Items from a data source

>>>>

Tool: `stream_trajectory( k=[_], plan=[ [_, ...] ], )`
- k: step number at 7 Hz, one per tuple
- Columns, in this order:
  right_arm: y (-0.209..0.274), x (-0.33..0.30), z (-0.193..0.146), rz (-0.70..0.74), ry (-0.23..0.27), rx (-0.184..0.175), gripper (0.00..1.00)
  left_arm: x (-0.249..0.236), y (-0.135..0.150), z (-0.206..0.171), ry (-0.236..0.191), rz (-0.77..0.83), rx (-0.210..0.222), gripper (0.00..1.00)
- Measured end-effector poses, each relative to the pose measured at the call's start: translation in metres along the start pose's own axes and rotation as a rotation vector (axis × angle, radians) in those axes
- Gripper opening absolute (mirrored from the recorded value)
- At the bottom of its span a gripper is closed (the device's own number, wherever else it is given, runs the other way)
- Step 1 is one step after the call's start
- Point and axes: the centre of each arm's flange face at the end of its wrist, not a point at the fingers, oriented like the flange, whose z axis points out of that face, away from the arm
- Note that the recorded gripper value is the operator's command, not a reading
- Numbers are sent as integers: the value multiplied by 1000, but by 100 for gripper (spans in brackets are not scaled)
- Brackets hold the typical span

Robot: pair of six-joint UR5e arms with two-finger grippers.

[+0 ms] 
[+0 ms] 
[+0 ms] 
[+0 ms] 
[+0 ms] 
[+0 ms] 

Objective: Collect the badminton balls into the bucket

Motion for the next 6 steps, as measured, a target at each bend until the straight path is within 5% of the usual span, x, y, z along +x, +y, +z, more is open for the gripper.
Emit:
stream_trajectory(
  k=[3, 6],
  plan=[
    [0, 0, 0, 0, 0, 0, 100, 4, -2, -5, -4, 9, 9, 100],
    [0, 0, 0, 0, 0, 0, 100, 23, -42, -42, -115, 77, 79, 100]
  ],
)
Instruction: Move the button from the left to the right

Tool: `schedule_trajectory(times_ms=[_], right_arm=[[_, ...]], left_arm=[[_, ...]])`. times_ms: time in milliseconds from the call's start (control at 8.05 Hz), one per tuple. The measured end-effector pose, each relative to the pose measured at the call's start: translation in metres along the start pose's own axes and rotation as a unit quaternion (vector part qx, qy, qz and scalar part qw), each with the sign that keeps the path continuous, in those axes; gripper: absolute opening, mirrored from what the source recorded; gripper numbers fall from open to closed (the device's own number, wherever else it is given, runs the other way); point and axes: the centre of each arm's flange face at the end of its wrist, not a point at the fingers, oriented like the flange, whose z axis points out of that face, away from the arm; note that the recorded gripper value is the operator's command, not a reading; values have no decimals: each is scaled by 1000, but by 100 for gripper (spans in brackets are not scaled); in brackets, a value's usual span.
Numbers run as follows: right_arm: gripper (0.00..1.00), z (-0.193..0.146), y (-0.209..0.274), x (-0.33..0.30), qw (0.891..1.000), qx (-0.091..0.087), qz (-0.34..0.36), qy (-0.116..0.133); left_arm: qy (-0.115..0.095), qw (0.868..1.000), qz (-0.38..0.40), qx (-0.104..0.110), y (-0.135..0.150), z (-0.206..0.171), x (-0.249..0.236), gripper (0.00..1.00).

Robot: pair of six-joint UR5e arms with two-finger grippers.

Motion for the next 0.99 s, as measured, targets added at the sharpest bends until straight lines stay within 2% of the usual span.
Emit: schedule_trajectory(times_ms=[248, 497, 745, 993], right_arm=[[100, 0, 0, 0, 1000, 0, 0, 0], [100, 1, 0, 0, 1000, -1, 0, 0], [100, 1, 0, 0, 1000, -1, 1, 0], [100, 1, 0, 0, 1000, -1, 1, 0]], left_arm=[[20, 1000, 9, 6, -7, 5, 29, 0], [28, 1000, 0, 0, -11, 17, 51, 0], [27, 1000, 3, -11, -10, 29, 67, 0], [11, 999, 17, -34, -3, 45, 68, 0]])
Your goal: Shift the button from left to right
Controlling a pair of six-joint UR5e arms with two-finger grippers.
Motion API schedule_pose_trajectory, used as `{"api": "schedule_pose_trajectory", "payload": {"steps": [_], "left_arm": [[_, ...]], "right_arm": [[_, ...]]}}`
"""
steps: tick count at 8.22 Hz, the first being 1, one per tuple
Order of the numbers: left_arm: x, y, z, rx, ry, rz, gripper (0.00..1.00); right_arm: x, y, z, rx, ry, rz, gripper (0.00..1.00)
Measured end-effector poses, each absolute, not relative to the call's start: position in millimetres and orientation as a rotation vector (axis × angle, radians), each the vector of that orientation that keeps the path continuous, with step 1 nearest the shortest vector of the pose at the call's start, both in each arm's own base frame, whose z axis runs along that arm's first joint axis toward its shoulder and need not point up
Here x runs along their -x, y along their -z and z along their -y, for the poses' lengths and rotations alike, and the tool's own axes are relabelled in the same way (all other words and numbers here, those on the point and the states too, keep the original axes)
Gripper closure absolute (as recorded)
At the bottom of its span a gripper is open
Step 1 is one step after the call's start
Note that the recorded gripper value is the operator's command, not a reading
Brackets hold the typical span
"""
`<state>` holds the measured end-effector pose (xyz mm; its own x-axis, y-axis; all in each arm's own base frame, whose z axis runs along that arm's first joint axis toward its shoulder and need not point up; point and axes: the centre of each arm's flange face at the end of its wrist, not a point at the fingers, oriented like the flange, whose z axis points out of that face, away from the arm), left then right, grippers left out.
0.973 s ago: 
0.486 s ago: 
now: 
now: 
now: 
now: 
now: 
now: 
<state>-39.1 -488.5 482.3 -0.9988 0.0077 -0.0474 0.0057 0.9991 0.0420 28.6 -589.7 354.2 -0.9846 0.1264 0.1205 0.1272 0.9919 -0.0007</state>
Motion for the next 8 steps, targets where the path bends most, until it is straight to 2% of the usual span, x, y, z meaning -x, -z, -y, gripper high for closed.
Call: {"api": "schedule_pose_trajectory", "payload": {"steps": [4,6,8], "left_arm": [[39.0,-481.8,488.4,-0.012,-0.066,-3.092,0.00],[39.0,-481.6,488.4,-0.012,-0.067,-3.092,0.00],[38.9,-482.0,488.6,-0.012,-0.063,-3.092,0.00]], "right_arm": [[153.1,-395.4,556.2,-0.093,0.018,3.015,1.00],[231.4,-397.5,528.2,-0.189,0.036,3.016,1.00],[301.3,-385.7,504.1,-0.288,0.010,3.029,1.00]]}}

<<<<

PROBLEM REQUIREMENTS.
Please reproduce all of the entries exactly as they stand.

EXERCISE OUTPUT.
Tool: `stream_trajectory( k=[_], plan=[ [_, ...] ], )`
- k: step number at 7 Hz, one per tuple
- Columns, in this order:
  right_arm: y (-0.209..0.274), x (-0.33..0.30), z (-0.193..0.146), rz (-0.70..0.74), ry (-0.23..0.27), rx (-0.184..0.175), gripper (0.00..1.00)
  left_arm: x (-0.249..0.236), y (-0.135..0.150), z (-0.206..0.171), ry (-0.236..0.191), rz (-0.77..0.83), rx (-0.210..0.222), gripper (0.00..1.00)
- Measured end-effector poses, each relative to the pose measured at the call's start: translation in metres along the start pose's own axes and rotation as a rotation vector (axis × angle, radians) in those axes
- Gripper opening absolute (mirrored from the recorded value)
- At the bottom of its span a gripper is closed (the device's own number, wherever else it is given, runs the other way)
- Step 1 is one step after the call's start
- Point and axes: the centre of each arm's flange face at the end of its wrist, not a point at the fingers, oriented like the flange, whose z axis points out of that face, away from the arm
- Note that the recorded gripper value is the operator's command, not a reading
- Numbers are sent as integers: the value multiplied by 1000, but by 100 for gripper (spans in brackets are not scaled)
- Brackets hold the typical span

Robot: pair of six-joint UR5e arms with two-finger grippers.

[+0 ms] 
[+0 ms] 
[+0 ms] 
[+0 ms] 
[+0 ms] 
[+0 ms] 

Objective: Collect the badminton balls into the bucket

Motion for the next 6 steps, as measured, a target at each bend until the straight path is within 5% of the usual span, x, y, z along +x, +y, +z, more is open for the gripper.
Emit:
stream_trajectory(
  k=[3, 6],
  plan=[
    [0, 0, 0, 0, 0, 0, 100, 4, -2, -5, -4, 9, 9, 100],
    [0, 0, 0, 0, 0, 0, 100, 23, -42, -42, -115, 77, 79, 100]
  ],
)
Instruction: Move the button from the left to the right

Tool: `schedule_trajectory(times_ms=[_], right_arm=[[_, ...]], left_arm=[[_, ...]])`. times_ms: time in milliseconds from the call's start (control at 8.05 Hz), one per tuple. The measured end-effector pose, each relative to the pose measured at the call's start: translation in metres along the start pose's own axes and rotation as a unit quaternion (vector part qx, qy, qz and scalar part qw), each with the sign that keeps the path continuous, in those axes; gripper: absolute opening, mirrored from what the source recorded; gripper numbers fall from open to closed (the device's own number, wherever else it is given, runs the other way); point and axes: the centre of each arm's flange face at the end of its wrist, not a point at the fingers, oriented like the flange, whose z axis points out of that face, away from the arm; note that the recorded gripper value is the operator's command, not a reading; values have no decimals: each is scaled by 1000, but by 100 for gripper (spans in brackets are not scaled); in brackets, a value's usual span.
Numbers run as follows: right_arm: gripper (0.00..1.00), z (-0.193..0.146), y (-0.209..0.274), x (-0.33..0.30), qw (0.891..1.000), qx (-0.091..0.087), qz (-0.34..0.36), qy (-0.116..0.133); left_arm: qy (-0.115..0.095), qw (0.868..1.000), qz (-0.38..0.40), qx (-0.104..0.110), y (-0.135..0.150), z (-0.206..0.171), x (-0.249..0.236), gripper (0.00..1.00).

Robot: pair of six-joint UR5e arms with two-finger grippers.

Motion for the next 0.99 s, as measured, targets added at the sharpest bends until straight lines stay within 2% of the usual span.
Emit: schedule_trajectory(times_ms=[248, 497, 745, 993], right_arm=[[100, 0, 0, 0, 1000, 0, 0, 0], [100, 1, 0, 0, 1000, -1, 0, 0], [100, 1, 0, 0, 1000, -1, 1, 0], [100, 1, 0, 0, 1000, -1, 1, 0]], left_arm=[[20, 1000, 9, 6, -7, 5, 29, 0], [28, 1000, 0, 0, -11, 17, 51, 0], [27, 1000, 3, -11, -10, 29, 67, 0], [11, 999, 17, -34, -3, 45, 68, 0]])
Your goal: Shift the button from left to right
Controlling a pair of six-joint UR5e arms with two-finger grippers.
Motion API schedule_pose_trajectory, used as `{"api": "schedule_pose_trajectory", "payload": {"steps": [_], "left_arm": [[_, ...]], "right_arm": [[_, ...]]}}`
"""
steps: tick count at 8.22 Hz, the first being 1, one per tuple
Order of the numbers: left_arm: x, y, z, rx, ry, rz, gripper (0.00..1.00); right_arm: x, y, z, rx, ry, rz, gripper (0.00..1.00)
Measured end-effector poses, each absolute, not relative to the call's start: position in millimetres and orientation as a rotation vector (axis × angle, radians), each the vector of that orientation that keeps the path continuous, with step 1 nearest the shortest vector of the pose at the call's start, both in each arm's own base frame, whose z axis runs along that arm's first joint axis toward its shoulder and need not point up
Here x runs along their -x, y along their -z and z along their -y, for the poses' lengths and rotations alike, and the tool's own axes are relabelled in the same way (all other words and numbers here, those on the point and the states too, keep the original axes)
Gripper closure absolute (as recorded)
At the bottom of its span a gripper is open
Step 1 is one step after the call's start
Note that the recorded gripper value is the operator's command, not a reading
Brackets hold the typical span
"""
`<state>` holds the measured end-effector pose (xyz mm; its own x-axis, y-axis; all in each arm's own base frame, whose z axis runs along that arm's first joint axis toward its shoulder and need not point up; point and axes: the centre of each arm's flange face at the end of its wrist, not a point at the fingers, oriented like the flange, whose z axis points out of that face, away from the arm), left then right, grippers left out.
0.973 s ago: 
0.486 s ago: 
now: 
now: 
now: 
now: 
now: 
now: 
<state>-39.1 -488.5 482.3 -0.9988 0.0077 -0.0474 0.0057 0.9991 0.0420 28.6 -589.7 354.2 -0.9846 0.1264 0.1205 0.1272 0.9919 -0.0007</state>
Motion for the next 8 steps, targets where the path bends most, until it is straight to 2% of the usual span, x, y, z meaning -x, -z, -y, gripper high for closed.
Call: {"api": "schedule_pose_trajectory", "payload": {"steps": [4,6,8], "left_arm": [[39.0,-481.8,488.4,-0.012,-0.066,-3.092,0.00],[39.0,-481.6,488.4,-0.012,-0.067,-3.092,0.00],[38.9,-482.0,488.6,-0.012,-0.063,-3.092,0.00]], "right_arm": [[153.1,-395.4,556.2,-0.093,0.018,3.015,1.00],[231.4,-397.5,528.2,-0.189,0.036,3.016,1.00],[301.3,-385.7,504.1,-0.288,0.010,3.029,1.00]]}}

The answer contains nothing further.